> [Exercise] Every line of the listing should be retyped exactly, but none of the pictures should be.

> [Data excerpt]
»»

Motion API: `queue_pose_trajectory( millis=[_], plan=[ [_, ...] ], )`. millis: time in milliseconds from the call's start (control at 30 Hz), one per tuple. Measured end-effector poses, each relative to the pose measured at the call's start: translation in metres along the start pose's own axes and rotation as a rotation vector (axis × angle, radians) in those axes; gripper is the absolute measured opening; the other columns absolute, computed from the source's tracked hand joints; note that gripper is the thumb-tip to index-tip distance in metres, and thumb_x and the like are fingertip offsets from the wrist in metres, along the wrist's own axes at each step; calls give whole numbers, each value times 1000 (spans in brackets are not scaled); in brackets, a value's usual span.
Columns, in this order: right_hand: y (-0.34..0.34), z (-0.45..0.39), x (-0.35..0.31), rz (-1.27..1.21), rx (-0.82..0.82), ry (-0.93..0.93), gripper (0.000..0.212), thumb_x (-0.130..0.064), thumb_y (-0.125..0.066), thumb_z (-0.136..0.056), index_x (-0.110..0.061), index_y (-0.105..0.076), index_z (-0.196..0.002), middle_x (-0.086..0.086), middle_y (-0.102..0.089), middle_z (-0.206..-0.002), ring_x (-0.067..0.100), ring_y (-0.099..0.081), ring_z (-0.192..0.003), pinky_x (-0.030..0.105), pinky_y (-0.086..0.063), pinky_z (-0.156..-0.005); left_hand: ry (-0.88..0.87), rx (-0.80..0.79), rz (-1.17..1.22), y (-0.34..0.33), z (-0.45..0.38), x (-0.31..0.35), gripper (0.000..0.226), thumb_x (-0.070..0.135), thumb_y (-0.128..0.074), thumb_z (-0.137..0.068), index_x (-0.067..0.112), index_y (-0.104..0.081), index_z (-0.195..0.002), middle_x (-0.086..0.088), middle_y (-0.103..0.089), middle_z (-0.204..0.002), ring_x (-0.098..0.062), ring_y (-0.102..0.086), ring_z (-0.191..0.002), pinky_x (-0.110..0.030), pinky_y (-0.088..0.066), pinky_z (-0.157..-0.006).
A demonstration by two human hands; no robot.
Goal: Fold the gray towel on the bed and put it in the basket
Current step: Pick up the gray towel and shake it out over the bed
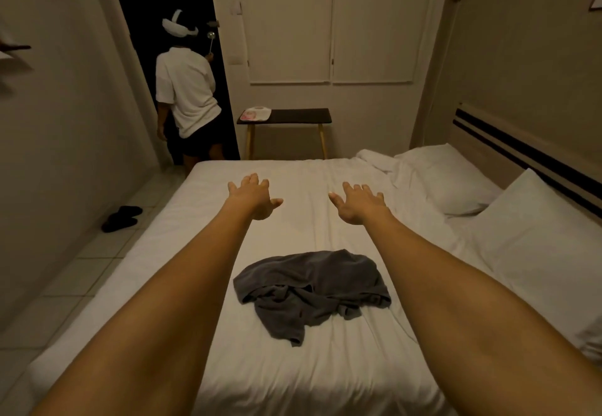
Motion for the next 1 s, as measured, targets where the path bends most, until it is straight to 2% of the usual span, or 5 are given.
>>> queue_pose_trajectory(
  millis=[200,433,800,1000],
  plan=[
    [-36,-44,0,-10,-85,28,67,-57,-18,-96,-20,-9,-151,12,-12,-159,33,-8,-146,55,-8,-115,66,-35,-21,-21,-41,-26,70,53,-33,-97,14,-15,-152,-13,-5,-161,-33,-5,-148,-57,-6,-117],
    [-88,-77,-3,-8,-184,47,69,-56,-17,-96,-16,-8,-151,13,-14,-158,31,-9,-145,54,-10,-115,79,-143,-17,-78,-82,-44,70,52,-32,-98,13,-14,-152,-15,-4,-161,-34,-5,-148,-58,-6,-118],
    [-178,-139,42,25,-348,-107,69,-56,-19,-96,-17,-5,-151,12,-9,-159,30,-6,-146,53,-8,-115,-35,-400,60,-219,-166,-14,73,55,-34,-96,12,-15,-152,-14,-3,-161,-31,-7,-148,-55,-10,-118],
    [-260,-150,38,0,-465,-86,76,-59,-29,-94,-16,-3,-151,12,-8,-159,29,-8,-145,54,-11,-116,-111,-487,107,-297,-192,3,75,56,-39,-94,13,-16,-152,-14,-7,-160,-32,-11,-147,-53,-13,-119]
  ],
)
Point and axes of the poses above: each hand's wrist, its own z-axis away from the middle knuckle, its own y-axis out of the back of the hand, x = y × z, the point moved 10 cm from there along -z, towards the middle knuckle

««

> [Exercise answer]
Motion API: `queue_pose_trajectory( millis=[_], plan=[ [_, ...] ], )`. millis: time in milliseconds from the call's start (control at 30 Hz), one per tuple. Measured end-effector poses, each relative to the pose measured at the call's start: translation in metres along the start pose's own axes and rotation as a rotation vector (axis × angle, radians) in those axes; gripper is the absolute measured opening; the other columns absolute, computed from the source's tracked hand joints; note that gripper is the thumb-tip to index-tip distance in metres, and thumb_x and the like are fingertip offsets from the wrist in metres, along the wrist's own axes at each step; calls give whole numbers, each value times 1000 (spans in brackets are not scaled); in brackets, a value's usual span.
Columns, in this order: right_hand: y (-0.34..0.34), z (-0.45..0.39), x (-0.35..0.31), rz (-1.27..1.21), rx (-0.82..0.82), ry (-0.93..0.93), gripper (0.000..0.212), thumb_x (-0.130..0.064), thumb_y (-0.125..0.066), thumb_z (-0.136..0.056), index_x (-0.110..0.061), index_y (-0.105..0.076), index_z (-0.196..0.002), middle_x (-0.086..0.086), middle_y (-0.102..0.089), middle_z (-0.206..-0.002), ring_x (-0.067..0.100), ring_y (-0.099..0.081), ring_z (-0.192..0.003), pinky_x (-0.030..0.105), pinky_y (-0.086..0.063), pinky_z (-0.156..-0.005); left_hand: ry (-0.88..0.87), rx (-0.80..0.79), rz (-1.17..1.22), y (-0.34..0.33), z (-0.45..0.38), x (-0.31..0.35), gripper (0.000..0.226), thumb_x (-0.070..0.135), thumb_y (-0.128..0.074), thumb_z (-0.137..0.068), index_x (-0.067..0.112), index_y (-0.104..0.081), index_z (-0.195..0.002), middle_x (-0.086..0.088), middle_y (-0.103..0.089), middle_z (-0.204..0.002), ring_x (-0.098..0.062), ring_y (-0.102..0.086), ring_z (-0.191..0.002), pinky_x (-0.110..0.030), pinky_y (-0.088..0.066), pinky_z (-0.157..-0.006).
A demonstration by two human hands; no robot.
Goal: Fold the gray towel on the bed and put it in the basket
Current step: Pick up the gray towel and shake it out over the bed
Motion for the next 1 s, as measured, targets where the path bends most, until it is straight to 2% of the usual span, or 5 are given.
>>> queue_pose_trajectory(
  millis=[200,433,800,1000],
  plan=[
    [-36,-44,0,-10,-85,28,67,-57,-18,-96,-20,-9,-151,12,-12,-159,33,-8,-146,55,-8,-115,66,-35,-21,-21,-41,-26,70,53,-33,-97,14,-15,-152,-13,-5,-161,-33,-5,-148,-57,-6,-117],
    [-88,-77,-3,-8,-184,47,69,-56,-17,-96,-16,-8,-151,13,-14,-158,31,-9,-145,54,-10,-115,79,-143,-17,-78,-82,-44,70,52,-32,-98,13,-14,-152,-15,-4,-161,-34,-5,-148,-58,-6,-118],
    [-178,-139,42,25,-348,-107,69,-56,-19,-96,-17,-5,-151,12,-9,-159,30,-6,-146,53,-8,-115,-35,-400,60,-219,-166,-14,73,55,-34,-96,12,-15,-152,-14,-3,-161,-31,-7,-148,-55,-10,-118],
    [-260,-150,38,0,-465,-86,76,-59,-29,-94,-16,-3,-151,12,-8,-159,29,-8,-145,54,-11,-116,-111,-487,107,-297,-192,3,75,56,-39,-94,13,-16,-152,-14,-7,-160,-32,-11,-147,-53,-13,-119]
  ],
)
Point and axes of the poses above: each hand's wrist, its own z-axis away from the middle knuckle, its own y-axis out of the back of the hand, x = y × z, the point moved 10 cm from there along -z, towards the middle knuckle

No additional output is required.